Only the lines from the one with "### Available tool" through the end of the data are wanted, copied exactly.

■ Data provided ■
= Beginning of Section =
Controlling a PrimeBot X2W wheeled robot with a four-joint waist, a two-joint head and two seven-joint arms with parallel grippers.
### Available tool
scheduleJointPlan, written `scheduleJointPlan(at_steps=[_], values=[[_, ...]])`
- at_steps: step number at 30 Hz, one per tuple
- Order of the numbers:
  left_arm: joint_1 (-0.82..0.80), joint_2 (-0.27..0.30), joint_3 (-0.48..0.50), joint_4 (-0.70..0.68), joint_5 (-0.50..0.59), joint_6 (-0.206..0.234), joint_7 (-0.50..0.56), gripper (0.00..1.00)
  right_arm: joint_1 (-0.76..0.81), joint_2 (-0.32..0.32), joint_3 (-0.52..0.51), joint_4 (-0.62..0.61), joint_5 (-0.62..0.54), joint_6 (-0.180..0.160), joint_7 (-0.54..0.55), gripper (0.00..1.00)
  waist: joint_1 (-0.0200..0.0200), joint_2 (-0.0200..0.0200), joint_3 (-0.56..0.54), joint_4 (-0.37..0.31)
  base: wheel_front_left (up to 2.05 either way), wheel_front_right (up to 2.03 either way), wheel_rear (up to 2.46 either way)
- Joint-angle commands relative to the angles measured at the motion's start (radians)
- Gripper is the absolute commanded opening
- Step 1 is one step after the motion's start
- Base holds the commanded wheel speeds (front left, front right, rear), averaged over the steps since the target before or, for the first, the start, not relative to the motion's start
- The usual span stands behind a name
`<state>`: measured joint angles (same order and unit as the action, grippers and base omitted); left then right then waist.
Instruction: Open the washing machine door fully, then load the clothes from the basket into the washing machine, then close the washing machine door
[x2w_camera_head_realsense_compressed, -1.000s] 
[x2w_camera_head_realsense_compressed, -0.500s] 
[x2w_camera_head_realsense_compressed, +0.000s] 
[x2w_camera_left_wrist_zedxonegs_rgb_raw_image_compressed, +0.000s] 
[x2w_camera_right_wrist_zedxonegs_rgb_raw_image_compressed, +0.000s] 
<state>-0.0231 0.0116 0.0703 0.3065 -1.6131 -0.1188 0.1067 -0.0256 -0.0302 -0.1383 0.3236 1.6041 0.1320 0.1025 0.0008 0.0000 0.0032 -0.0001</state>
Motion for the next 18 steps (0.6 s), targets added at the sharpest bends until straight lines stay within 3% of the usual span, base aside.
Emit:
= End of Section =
■ Solution ■
### Available tool
scheduleJointPlan, written `scheduleJointPlan(at_steps=[_], values=[[_, ...]])`
- at_steps: step number at 30 Hz, one per tuple
- Order of the numbers:
  left_arm: joint_1 (-0.82..0.80), joint_2 (-0.27..0.30), joint_3 (-0.48..0.50), joint_4 (-0.70..0.68), joint_5 (-0.50..0.59), joint_6 (-0.206..0.234), joint_7 (-0.50..0.56), gripper (0.00..1.00)
  right_arm: joint_1 (-0.76..0.81), joint_2 (-0.32..0.32), joint_3 (-0.52..0.51), joint_4 (-0.62..0.61), joint_5 (-0.62..0.54), joint_6 (-0.180..0.160), joint_7 (-0.54..0.55), gripper (0.00..1.00)
  waist: joint_1 (-0.0200..0.0200), joint_2 (-0.0200..0.0200), joint_3 (-0.56..0.54), joint_4 (-0.37..0.31)
  base: wheel_front_left (up to 2.05 either way), wheel_front_right (up to 2.03 either way), wheel_rear (up to 2.46 either way)
- Joint-angle commands relative to the angles measured at the motion's start (radians)
- Gripper is the absolute commanded opening
- Step 1 is one step after the motion's start
- Base holds the commanded wheel speeds (front left, front right, rear), averaged over the steps since the target before or, for the first, the start, not relative to the motion's start
- The usual span stands behind a name
`<state>`: measured joint angles (same order and unit as the action, grippers and base omitted); left then right then waist.
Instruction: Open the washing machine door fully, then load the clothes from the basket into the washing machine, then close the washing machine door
[x2w_camera_head_realsense_compressed, -1.000s] 
[x2w_camera_head_realsense_compressed, -0.500s] 
[x2w_camera_head_realsense_compressed, +0.000s] 
[x2w_camera_left_wrist_zedxonegs_rgb_raw_image_compressed, +0.000s] 
[x2w_camera_right_wrist_zedxonegs_rgb_raw_image_compressed, +0.000s] 
<state>-0.0231 0.0116 0.0703 0.3065 -1.6131 -0.1188 0.1067 -0.0256 -0.0302 -0.1383 0.3236 1.6041 0.1320 0.1025 0.0008 0.0000 0.0032 -0.0001</state>
Motion for the next 18 steps (0.6 s), targets added at the sharpest bends until straight lines stay within 3% of the usual span, base aside.
Emit:

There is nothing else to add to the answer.